Not as I understand it (I looked this up about a year ago so I'm a bit rusty). on 32bits, you can't map in 4GB because you need space for the programs code (and on windows you only get 3GB of address space as the OS gets that last GB) Also what about a 10GB file? My idea is to make some sort of lib that lest you handle larges data sets (64bit?) You would ask for a file to be "mapped in" and then you would get an object that syntactically looks like an array. Indexes ops would actually map in pieces, slices would generate new objects (with ref to the parent) that would, on demand, map stuff in. Some sort of GCish thing would start un mapping/moving stings when space gets tight. If you never have to actual convert the data to a "real" array you don't ever need to copy the stuff, you can just leave it in the file. I'm not sure it's even possible or how it would work, but it would be cool. (and highly useful)


March 14, 2008
Reply to BCS:

"BCS" <ao@pathlink.com> wrote in message news:55391cb32a6178ca5358fd65a320@news.digitalmars.com...
> Reply to kris,
>
>> BCS Wrote:
>>
>>> what might be interesting is to make a version that works with slices of the file rather than ram. (make the current version into a template specialized on char[] and the new one on some new type?) That way only the parsed meta data needs to stay in ram. It would take a lot of games mapping stuff in and out of ram but it would be interesting to see if it could be done.
>>>
>> It would be interesting, but isn't that kinda what memory-mapped files provides for? You can operate with files up to 4GB in size (on a 32bit system), even with DOM, where the slices are virtual addresses within paged file-blocks. Effectively, each paged segment of the file is a lower-level slice?
>>
>
> Not as I understand it (I looked this up about a year ago so I'm a bit rusty). on 32bits, you can't map in 4GB because you need space for the programs code (and on windows you only get 3GB of address space as the OS gets that last GB)
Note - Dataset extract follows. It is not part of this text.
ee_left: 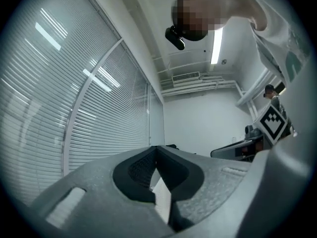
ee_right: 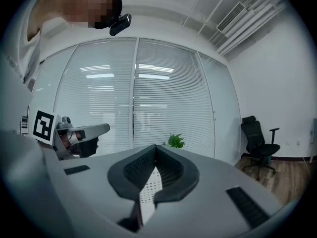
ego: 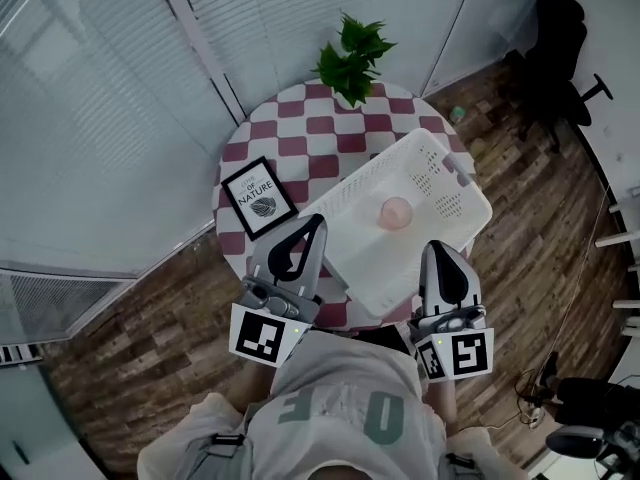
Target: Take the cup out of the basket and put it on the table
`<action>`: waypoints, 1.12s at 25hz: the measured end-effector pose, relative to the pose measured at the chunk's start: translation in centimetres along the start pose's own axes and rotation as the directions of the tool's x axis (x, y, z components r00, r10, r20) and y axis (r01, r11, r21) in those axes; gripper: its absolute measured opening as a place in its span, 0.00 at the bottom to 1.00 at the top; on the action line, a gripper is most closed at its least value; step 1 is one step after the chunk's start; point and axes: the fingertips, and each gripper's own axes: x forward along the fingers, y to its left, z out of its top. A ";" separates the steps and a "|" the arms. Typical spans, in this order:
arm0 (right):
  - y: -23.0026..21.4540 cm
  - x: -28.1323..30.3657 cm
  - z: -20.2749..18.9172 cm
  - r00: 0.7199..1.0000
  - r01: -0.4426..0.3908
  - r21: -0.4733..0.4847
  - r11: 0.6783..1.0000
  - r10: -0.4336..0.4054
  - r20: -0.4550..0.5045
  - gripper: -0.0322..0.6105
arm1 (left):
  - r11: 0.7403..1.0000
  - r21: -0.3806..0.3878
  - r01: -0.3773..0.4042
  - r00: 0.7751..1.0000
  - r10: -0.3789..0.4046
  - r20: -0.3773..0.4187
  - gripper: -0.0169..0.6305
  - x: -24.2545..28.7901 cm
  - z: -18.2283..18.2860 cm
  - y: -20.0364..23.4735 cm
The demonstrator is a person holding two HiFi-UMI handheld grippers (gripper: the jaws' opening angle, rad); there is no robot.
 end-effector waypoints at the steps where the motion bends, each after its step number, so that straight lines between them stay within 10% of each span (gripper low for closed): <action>1: -0.6 0.3 -0.4 1.000 -0.007 0.009 1.000 0.007 -0.018 0.06 | 1.000 0.009 -0.010 1.000 0.010 -0.012 0.03 0.3 -0.3 0.1; 6: -3.0 2.8 -1.5 0.982 -0.135 -0.008 0.991 0.133 -0.135 0.08 | 0.999 0.008 -0.043 0.999 0.043 -0.010 0.03 2.3 0.0 0.2; 9: -2.6 4.8 -3.0 0.936 -0.284 -0.029 0.958 0.271 -0.227 0.43 | 0.998 0.009 -0.068 0.998 0.068 0.006 0.03 3.0 0.5 0.5; 12: -1.6 5.8 -4.0 0.877 -0.419 -0.116 0.900 0.369 -0.306 0.57 | 0.994 -0.018 -0.108 0.994 0.108 0.017 0.03 3.0 0.5 0.8; 19: -1.3 8.4 -9.3 0.697 -0.643 -0.252 0.723 0.417 -0.583 0.58 | 0.998 0.055 -0.016 1.000 0.015 0.019 0.03 4.7 0.8 -2.4; 28: -1.5 8.4 -16.9 0.398 -0.841 -0.209 0.498 0.309 -0.864 0.58 | 0.995 0.054 -0.081 0.997 0.081 -0.001 0.03 3.8 0.0 -0.8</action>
Doh. You're right, of course. Thank goodness for 64bit machines :)



March 14, 2008
BCS wrote:
> Reply to kris,
> 
>> BCS Wrote:
>>
>>> what might be interesting is to make a version that works with slices
>>> of the file rather than ram. (make the current version into a
>>> template specialized on char[] and the new one on some new type?)
>>> That way only the parsed meta data needs to stay in ram. It would
>>> take a lot of games mapping stuff in and out of ram but it would be
>>> interesting to see if it could be done.
>>>
>> It would be interesting, but isn't that kinda what memory-mapped files
>> provides for? You can operate with files up to 4GB in size (on a 32bit
>> system), even with DOM, where the slices are virtual addresses within
>> paged file-blocks. Effectively, each paged segment of the file is a
>> lower-level slice?
>>
> 
> Not as I understand it (I looked this up about a year ago so I'm a bit rusty). on 32bits, you can't map in 4GB because you need space for the programs code (and on windows you only get 3GB of address space as the OS gets that last GB) Also what about a 10GB file? My idea is to make some sort of lib that lest you handle larges data sets (64bit?) You would ask for a file to be "mapped in" and then you would get an object that syntactically looks like an array. Indexes ops would actually map in pieces, slices would generate new objects (with ref to the parent) that would, on demand, map stuff in. Some sort of GCish thing would start un mapping/moving stings when space gets tight. If you never have to actual convert the data to a "real" array you don't ever need to copy the stuff, you can just leave it in the file. I'm not sure it's even possible or how it would work, but it would be cool. (and highly useful)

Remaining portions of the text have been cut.